AUGUSTA, Ga. Two proteins are in a tug of war that determines how much the body makes of superoxide, a highly reactive and potentially destructive product of oxygen that's dramatically elevated in cardiovascular disease, researchers report.
Their finding indicates an antiulcer drug just may help the body reduce excessive levels.
Hsp90 and Hsp70 are both heat shock proteins but appear to have opposite effects on reactive oxygen species production, said Dr. David J.R. Fulton, Interim Director of the Vascular Biology Center at the Medical College of Georgia at Georgia Health Sciences University.

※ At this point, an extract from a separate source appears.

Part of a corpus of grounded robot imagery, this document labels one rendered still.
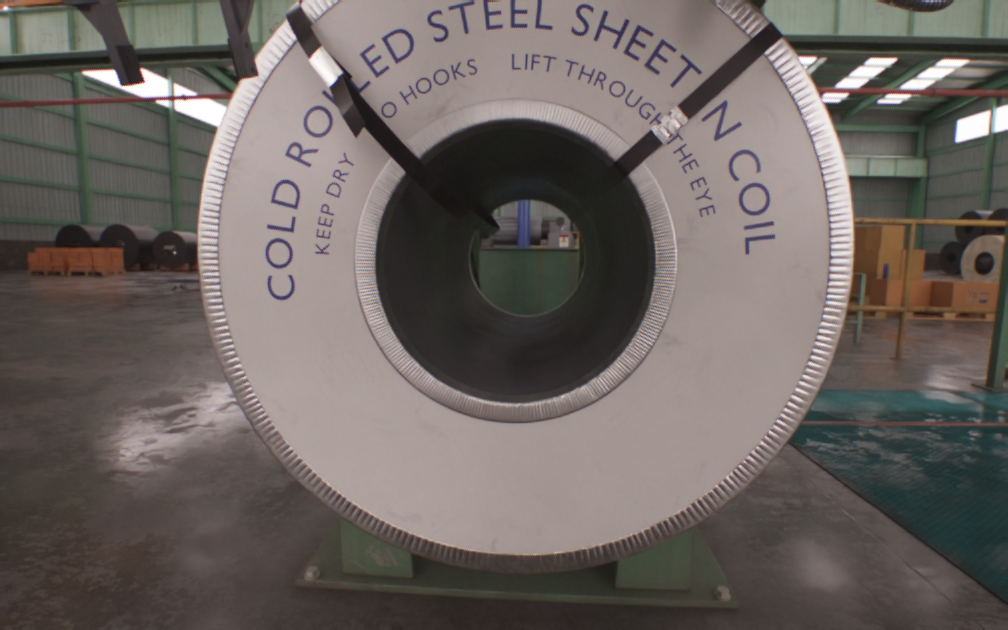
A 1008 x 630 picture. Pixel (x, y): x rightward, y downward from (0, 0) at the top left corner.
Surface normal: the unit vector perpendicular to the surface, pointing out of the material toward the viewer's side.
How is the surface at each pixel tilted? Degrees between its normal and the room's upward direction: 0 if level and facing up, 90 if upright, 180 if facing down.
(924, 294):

"Our studies show that Hsp90 promotes the activity of Nox enzymes, the source of reactive superoxide and all of the reactive oxygen species that descend from it, while Hsp70 has an opposing action that inhibits Nox," Fulton said.
When researchers gave Hsp90 inhibitors, the binding of Nox enzymes to Hsp90 was reduced, its binding to Hsp70 increased and reactive oxygen species production decreased. The inhibitors also reduced reactive oxygen species production in blood vessels from obese mice, where it contributes to the loss of elasticity and narrowing that are hallmarks of cardiovascular disease. While Hsp90 inhibition was known to suppress inflammation and reduce cardiovascular damage, just how it made these positive changes was unknown.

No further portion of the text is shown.